Pourtant, selon une étude de l’OCDE en date de 2015 citée par la BBC (15.9.2015), les États ayant le moins investi dans les nouvelles technologies à l’école, comme la Corée du Sud ou la Chine, obtenaient de meilleurs résultats que ceux utilisant davantage les nouvelles technologies. Les étudiants utilisant un ordinateur quotidiennement à l’école obtiennent des résultats académiques médiocres.

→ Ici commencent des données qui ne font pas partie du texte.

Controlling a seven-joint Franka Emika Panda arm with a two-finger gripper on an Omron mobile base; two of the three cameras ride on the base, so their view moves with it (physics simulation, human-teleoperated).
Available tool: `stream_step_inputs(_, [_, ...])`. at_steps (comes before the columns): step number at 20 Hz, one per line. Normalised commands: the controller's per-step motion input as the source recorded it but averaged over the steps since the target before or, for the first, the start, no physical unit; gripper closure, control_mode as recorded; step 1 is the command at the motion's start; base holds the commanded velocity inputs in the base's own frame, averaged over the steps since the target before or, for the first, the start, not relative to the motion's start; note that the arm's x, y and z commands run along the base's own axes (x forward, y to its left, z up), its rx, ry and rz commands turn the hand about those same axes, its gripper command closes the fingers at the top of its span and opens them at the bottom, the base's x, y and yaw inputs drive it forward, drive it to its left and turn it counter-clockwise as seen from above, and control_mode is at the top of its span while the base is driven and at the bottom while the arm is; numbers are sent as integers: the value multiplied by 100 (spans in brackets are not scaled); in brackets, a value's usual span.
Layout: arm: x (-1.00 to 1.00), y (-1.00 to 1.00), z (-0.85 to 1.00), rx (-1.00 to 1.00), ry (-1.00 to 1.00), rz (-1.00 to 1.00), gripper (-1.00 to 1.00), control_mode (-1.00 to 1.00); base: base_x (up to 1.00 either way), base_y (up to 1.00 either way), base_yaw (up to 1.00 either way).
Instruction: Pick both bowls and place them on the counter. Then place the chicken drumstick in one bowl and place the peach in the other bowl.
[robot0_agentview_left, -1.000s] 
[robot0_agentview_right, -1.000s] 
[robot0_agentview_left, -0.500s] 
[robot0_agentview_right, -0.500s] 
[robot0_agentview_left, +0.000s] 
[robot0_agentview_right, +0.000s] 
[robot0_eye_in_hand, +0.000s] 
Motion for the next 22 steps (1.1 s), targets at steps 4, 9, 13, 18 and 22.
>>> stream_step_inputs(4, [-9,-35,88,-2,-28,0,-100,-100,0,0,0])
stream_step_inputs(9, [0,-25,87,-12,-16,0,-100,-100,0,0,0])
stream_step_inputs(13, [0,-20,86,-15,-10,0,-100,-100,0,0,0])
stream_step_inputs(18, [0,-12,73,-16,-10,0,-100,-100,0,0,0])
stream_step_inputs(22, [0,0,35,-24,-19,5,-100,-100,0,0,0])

En effet, les nouvelles technologies auraient provoqué une diminution du temps d’attention et des capacités de mémorisation et de concentration. Ces phénomènes se caractérisent chez les plus jeunes par une prévalence accrue des troubles de l’attention. Ainsi, l’expert finnois Pasi Sahlberg attribue notamment aux nouvelles technologies la chute des performances académiques des élèves finnois, notamment en mathématiques et en sciences, entre les tests PISA de 2012 et de 2015.

Pourquoi la Commission persiste-t-elle à préconiser une intégration accrue des nouvelles technologies à l’école, en dépit de l’accumulation de preuves démontrant leur impact négatif sur les performances académiques?